“Happy Days: The Musical” revives the classic television series that brought the Fonz, Richie Cunningham and Potsie into the homes of millions.
Aaron Arseneault, 19, of Glendale portrays Arthur “Fonzie” Fonzarelli and remembers that he used to watch reruns of the TV show as a kid before he rode the bus to school.
“I liked it a lot because the characters were great and the stories had good messages to them,” Arseneault said.
The musical, which makes its Arizona premiere at Creative Stages Youth Theatre in Peoria, toured at Arizona State University’s Gammage Auditorium two years ago. The rights recently became available to local theaters, so CSYT Artistic Director Jim Gradillas decided to produce “Happy Days” after it was suggested by the show’s director, Jason Washburn.
“I thought it would be great to end our season with something the whole family could come to — a play that’s fun and nostalgic,” Gradillas said.
Gradillas compares it to another well-known Broadway show.
“If you’ve seen ‘Grease’ before, then you’ll love ‘Happy Days’ because it has that same kind of feel to it,” he said.
The plot revolves around the kids’ plans to save their hangout, Arnold’s, from demolition by hosting a dance contest and wrestling match.
All of the classic characters from the show are present.
In 2007, a professional regional theater premiered “Happy Days,” which was written by the TV show’s producer, Gary Marshall. But the production skipped Broadway and headed out on a national tour, which launched in Tempe at ASU’s Gammage Auditorium.

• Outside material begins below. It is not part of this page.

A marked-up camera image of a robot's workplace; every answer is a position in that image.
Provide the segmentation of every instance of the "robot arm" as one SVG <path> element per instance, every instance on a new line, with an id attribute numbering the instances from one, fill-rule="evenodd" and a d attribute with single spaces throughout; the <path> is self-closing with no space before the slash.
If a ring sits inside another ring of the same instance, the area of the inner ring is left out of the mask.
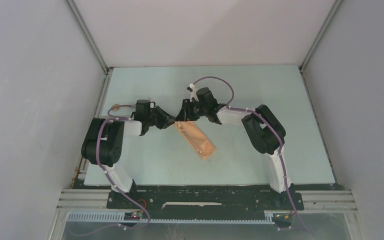
<path id="1" fill-rule="evenodd" d="M 117 191 L 117 185 L 124 192 L 129 192 L 133 179 L 129 177 L 123 165 L 118 164 L 121 156 L 124 136 L 143 136 L 150 127 L 156 126 L 158 129 L 166 129 L 176 121 L 196 121 L 200 117 L 207 117 L 208 120 L 216 124 L 243 125 L 246 133 L 254 148 L 269 157 L 270 186 L 276 192 L 281 193 L 289 188 L 291 181 L 288 178 L 288 186 L 285 186 L 284 172 L 280 156 L 278 154 L 280 143 L 272 131 L 254 114 L 249 111 L 233 110 L 226 104 L 218 103 L 208 87 L 195 89 L 189 87 L 191 92 L 190 99 L 182 101 L 182 107 L 177 117 L 169 115 L 149 100 L 138 100 L 135 105 L 135 112 L 132 114 L 133 120 L 118 121 L 108 123 L 103 131 L 101 145 L 99 148 L 99 158 L 104 171 L 114 182 L 112 188 Z M 266 105 L 260 105 L 253 109 L 260 114 L 275 129 L 284 144 L 286 135 L 285 129 L 269 110 Z M 98 132 L 104 119 L 94 118 L 90 124 L 86 138 L 82 145 L 81 154 L 88 159 L 91 164 L 96 162 L 96 147 Z"/>

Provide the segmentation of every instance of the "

Washburn said he suggested “Happy Days” because many theater companies have been performing such rock ‘n’ roll musicals as “Hairspray,” “Grease” and “Bye Bye Birdie” over the last several years.
“I thought it would be great to do something different in the same genre that’s not repeated over and over again,” Washburn said.
Ken Goodenburger, “Happy Days” music director, said he’s excited for people to see the musical that will be performed by a live band, a first for Creative Stages.
“It’s a hodgepodge of everything from that time period from Beach Boys to Janis Joplin-style songs, and they are done well by our excellent cast,” Goodenburger said.
Goodenburger said he’s had fun teaching the cast of children and teenagers a different style of music not normally sung in Broadway shows.
“This is more rock ‘n’ roll, and all of the kids have enjoyed learning the music and they’re going to pull it off well,” Goodenburger said.
When he first auditioned for the musical, Arseneault said he wanted to be Richie because he’s often played the “cool guy” roles.
But he embraced the Fonz when Washburn cast him in the iconic role played by Henry Winkler.
“The Fonz is the ultimate cool guy, so why not play him,” he said.
Kyle Kadel landed the role of Richie and never saw the show until he was cast in the live musical. He dyed his hair to match the TV character, played by Ron Howard.
“I love this musical so far, and high school students and older people can relate to everything that’s going on in the show,” Kadel said.